Search each line of the data for the word "could"; copy every line where it is found.

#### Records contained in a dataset

---+---

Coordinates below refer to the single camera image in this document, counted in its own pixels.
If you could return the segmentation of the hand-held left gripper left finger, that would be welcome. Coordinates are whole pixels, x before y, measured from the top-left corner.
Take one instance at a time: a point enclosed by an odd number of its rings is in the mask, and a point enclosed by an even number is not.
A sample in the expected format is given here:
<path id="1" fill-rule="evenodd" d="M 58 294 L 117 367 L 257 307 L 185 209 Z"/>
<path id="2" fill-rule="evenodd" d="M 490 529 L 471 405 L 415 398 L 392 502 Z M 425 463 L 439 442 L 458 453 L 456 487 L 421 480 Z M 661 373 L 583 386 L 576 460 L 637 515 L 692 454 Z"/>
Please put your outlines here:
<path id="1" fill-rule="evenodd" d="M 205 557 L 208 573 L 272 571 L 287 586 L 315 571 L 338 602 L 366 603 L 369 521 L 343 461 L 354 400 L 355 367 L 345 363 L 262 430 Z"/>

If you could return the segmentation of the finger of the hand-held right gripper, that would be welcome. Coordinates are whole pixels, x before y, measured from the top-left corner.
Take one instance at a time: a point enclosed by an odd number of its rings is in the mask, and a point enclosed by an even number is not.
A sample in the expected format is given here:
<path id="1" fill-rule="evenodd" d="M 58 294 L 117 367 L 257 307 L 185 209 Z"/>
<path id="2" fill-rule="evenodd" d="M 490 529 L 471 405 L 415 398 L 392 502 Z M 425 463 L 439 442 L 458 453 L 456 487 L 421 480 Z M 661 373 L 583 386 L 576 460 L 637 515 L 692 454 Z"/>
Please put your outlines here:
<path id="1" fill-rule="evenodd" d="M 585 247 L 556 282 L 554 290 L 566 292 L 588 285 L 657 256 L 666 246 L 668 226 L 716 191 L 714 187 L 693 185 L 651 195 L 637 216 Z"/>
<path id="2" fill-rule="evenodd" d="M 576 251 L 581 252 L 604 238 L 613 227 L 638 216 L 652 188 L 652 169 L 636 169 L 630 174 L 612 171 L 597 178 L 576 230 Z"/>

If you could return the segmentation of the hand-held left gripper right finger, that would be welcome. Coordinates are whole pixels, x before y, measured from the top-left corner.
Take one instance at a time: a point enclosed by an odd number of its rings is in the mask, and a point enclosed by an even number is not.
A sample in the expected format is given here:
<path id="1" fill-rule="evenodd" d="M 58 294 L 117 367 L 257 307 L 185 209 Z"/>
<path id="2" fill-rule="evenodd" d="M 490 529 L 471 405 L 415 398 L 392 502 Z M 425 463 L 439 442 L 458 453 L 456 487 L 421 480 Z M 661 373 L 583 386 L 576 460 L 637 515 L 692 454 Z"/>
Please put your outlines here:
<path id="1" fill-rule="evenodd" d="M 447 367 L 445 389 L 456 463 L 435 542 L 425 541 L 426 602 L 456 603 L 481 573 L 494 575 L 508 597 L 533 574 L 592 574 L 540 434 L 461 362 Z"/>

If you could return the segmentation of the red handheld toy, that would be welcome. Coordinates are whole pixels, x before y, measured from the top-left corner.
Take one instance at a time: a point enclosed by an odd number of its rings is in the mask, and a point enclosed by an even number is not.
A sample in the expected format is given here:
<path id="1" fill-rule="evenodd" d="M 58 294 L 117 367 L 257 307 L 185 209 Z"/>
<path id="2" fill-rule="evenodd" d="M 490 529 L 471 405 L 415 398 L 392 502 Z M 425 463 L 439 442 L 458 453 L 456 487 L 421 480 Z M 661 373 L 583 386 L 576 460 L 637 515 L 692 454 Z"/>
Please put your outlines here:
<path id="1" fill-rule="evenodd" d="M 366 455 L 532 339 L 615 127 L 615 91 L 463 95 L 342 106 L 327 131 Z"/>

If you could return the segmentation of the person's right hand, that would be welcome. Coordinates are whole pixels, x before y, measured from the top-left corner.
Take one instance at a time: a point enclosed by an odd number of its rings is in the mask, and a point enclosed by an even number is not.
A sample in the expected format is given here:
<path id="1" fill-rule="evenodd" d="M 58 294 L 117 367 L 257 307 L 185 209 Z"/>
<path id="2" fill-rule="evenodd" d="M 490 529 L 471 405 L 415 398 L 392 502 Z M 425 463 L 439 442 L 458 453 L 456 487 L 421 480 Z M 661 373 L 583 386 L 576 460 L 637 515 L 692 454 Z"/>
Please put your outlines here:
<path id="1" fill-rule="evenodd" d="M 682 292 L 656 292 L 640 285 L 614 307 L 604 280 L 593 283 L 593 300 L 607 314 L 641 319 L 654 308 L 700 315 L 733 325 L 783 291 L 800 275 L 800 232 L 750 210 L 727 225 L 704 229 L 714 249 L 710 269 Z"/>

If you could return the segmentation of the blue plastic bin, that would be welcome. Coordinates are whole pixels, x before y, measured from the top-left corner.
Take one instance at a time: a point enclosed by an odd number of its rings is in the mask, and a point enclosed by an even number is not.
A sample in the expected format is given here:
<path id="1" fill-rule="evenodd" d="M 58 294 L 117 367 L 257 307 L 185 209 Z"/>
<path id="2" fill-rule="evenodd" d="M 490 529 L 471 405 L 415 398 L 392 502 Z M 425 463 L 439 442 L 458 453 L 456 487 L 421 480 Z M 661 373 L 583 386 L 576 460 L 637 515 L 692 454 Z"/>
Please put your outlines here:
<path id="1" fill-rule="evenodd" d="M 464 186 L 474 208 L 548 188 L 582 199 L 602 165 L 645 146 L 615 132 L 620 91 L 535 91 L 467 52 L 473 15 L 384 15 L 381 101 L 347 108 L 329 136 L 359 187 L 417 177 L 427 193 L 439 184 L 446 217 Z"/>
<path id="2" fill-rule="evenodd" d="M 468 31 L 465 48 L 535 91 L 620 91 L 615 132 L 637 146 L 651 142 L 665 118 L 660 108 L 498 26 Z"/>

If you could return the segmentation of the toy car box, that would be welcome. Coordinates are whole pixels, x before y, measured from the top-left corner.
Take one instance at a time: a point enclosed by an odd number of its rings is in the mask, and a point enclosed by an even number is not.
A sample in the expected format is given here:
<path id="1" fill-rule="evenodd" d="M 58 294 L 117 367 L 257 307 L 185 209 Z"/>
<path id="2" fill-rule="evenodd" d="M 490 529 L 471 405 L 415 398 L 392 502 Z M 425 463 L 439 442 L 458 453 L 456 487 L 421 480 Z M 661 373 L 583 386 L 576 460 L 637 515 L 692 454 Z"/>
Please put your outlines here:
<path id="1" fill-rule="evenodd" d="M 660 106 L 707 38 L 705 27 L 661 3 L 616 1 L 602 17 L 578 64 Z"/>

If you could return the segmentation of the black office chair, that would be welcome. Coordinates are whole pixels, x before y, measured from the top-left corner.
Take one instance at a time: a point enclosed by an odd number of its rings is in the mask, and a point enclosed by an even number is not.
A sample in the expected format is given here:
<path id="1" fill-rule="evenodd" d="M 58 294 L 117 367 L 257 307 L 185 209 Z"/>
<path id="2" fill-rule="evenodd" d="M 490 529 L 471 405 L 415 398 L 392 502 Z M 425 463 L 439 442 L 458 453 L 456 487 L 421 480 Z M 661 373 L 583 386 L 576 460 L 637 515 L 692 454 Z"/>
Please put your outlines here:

---+---

#### Written solution
If you could return the segmentation of the hand-held left gripper left finger, that would be welcome. Coordinates are whole pixels, x before y, measured from the top-left corner.
If you could return the segmentation of the finger of the hand-held right gripper, that would be welcome. Coordinates are whole pixels, x before y, measured from the top-left corner.
If you could return the segmentation of the hand-held left gripper right finger, that would be welcome. Coordinates are whole pixels, x before y, measured from the top-left corner.
If you could return the segmentation of the red handheld toy, that would be welcome. Coordinates are whole pixels, x before y, measured from the top-left corner.
If you could return the segmentation of the person's right hand, that would be welcome. Coordinates are whole pixels, x before y, measured from the top-left corner.
If you could return the segmentation of the blue plastic bin, that would be welcome. Coordinates are whole pixels, x before y, measured from the top-left corner.
If you could return the segmentation of the toy car box, that would be welcome. Coordinates are whole pixels, x before y, measured from the top-left corner.
If you could return the segmentation of the black office chair, that would be welcome. Coordinates are whole pixels, x before y, measured from the top-left corner.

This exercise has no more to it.